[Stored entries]
——

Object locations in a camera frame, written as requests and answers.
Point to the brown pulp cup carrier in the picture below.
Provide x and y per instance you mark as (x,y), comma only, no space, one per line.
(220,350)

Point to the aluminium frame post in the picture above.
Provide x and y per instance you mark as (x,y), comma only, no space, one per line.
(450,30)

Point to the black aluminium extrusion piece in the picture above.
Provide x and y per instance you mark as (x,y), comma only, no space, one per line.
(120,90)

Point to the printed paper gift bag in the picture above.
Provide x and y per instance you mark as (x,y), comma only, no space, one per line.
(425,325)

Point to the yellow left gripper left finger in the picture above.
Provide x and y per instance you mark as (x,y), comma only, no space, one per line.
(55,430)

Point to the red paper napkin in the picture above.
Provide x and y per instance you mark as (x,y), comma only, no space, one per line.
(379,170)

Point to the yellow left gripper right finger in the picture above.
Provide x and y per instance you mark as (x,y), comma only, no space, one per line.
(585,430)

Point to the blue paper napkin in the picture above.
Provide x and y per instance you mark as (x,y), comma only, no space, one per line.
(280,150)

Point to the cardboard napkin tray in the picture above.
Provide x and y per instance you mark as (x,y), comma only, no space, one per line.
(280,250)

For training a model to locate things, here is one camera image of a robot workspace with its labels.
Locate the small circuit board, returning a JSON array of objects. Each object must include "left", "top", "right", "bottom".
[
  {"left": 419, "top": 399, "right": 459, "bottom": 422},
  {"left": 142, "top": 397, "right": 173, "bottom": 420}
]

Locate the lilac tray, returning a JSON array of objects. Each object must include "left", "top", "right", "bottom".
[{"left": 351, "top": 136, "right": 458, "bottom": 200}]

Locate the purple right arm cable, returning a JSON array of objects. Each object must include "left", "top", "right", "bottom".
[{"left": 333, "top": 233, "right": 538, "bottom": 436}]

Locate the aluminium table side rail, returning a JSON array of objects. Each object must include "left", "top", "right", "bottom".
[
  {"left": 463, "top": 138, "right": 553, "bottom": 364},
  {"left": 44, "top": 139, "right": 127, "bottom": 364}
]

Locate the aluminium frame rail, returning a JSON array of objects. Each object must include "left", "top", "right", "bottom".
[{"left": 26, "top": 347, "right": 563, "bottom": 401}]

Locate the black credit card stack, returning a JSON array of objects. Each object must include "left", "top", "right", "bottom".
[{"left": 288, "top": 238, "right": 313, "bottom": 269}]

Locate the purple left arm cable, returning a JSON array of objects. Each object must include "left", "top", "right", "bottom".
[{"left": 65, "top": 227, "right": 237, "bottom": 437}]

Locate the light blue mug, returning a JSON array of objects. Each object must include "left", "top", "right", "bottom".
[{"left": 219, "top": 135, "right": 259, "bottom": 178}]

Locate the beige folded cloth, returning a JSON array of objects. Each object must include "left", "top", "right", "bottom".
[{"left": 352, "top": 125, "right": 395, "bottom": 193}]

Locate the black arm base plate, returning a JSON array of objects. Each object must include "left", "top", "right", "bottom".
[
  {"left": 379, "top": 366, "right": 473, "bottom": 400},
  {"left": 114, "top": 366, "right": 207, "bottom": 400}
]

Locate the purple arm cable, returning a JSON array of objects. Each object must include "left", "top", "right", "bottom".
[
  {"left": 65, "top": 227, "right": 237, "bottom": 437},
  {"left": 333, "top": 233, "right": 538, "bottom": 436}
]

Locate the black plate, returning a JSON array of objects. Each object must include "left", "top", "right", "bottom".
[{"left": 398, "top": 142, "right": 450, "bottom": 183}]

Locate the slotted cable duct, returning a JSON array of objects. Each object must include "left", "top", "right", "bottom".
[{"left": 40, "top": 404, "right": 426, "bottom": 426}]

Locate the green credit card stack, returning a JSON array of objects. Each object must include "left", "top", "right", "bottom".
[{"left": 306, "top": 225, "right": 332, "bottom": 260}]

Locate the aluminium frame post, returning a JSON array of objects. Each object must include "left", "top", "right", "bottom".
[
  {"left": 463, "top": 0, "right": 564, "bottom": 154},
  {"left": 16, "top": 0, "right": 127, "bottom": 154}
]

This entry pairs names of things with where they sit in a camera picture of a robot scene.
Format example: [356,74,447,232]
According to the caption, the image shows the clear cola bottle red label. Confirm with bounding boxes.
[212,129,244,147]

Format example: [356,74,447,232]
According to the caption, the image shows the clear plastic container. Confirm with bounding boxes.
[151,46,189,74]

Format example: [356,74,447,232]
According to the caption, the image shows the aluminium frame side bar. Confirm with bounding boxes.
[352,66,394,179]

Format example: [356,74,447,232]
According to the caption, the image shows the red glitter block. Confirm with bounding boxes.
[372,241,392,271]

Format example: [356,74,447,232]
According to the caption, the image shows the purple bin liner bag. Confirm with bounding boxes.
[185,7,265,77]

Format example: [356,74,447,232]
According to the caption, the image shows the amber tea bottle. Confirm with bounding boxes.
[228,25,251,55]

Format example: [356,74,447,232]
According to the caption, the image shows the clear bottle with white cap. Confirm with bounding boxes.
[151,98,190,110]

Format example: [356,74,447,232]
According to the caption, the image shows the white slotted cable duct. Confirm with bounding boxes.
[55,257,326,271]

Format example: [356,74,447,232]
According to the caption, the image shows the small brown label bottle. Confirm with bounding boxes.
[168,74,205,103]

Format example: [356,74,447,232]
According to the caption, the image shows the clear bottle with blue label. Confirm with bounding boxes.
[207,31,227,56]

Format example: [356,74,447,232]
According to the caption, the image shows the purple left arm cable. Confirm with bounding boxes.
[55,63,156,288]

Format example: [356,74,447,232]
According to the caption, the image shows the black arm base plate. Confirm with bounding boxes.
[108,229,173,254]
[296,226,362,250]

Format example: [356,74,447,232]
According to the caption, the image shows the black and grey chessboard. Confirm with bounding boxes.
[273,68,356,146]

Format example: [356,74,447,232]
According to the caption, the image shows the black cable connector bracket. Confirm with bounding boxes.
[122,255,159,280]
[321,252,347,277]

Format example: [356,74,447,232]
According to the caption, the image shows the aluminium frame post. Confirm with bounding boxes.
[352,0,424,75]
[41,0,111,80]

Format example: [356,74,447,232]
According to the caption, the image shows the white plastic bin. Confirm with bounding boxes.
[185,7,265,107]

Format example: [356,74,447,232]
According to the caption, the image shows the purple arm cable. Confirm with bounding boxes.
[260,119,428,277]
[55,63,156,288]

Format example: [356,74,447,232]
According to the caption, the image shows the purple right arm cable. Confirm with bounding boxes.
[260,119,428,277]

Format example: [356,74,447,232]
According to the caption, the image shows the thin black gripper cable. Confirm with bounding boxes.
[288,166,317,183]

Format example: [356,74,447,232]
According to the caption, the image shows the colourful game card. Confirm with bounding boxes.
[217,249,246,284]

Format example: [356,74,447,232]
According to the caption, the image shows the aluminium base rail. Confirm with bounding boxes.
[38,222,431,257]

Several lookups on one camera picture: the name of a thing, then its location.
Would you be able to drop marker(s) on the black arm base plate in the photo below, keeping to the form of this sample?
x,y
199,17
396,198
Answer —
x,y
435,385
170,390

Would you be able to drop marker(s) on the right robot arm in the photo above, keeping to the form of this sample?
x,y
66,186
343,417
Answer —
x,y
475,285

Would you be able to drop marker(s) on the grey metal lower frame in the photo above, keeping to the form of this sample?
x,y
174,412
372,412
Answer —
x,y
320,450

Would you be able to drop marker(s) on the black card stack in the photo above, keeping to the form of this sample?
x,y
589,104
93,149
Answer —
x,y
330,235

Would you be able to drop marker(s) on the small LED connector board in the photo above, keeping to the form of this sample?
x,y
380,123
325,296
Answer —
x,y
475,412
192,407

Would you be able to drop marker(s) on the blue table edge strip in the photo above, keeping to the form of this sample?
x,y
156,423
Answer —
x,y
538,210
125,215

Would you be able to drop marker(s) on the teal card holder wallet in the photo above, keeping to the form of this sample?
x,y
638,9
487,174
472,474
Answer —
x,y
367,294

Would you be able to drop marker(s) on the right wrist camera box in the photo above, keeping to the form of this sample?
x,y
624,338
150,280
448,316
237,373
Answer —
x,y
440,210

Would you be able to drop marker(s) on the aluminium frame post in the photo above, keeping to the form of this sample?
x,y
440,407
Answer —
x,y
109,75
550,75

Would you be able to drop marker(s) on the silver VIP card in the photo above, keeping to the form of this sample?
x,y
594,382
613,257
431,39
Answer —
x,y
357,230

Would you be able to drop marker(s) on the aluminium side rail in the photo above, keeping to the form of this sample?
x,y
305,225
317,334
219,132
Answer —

——

# [Work order]
Please print the records above exactly from their first line. End with the line containing "Point to the yellow left gripper left", and include it.

# [Finished exercise]
Object locations in a camera frame, written as requests and answers.
Point to the brown pulp cup carrier in the picture below.
Provide x and y per instance you mark as (x,y), comma only, no space, one per line.
(220,350)

Point to the aluminium frame post in the picture above.
Provide x and y per instance you mark as (x,y), comma only, no space, one per line.
(450,30)

Point to the black aluminium extrusion piece in the picture above.
Provide x and y per instance you mark as (x,y), comma only, no space, one per line.
(120,90)

Point to the printed paper gift bag in the picture above.
Provide x and y per instance you mark as (x,y), comma only, no space, one per line.
(425,325)

Point to the yellow left gripper left finger in the picture above.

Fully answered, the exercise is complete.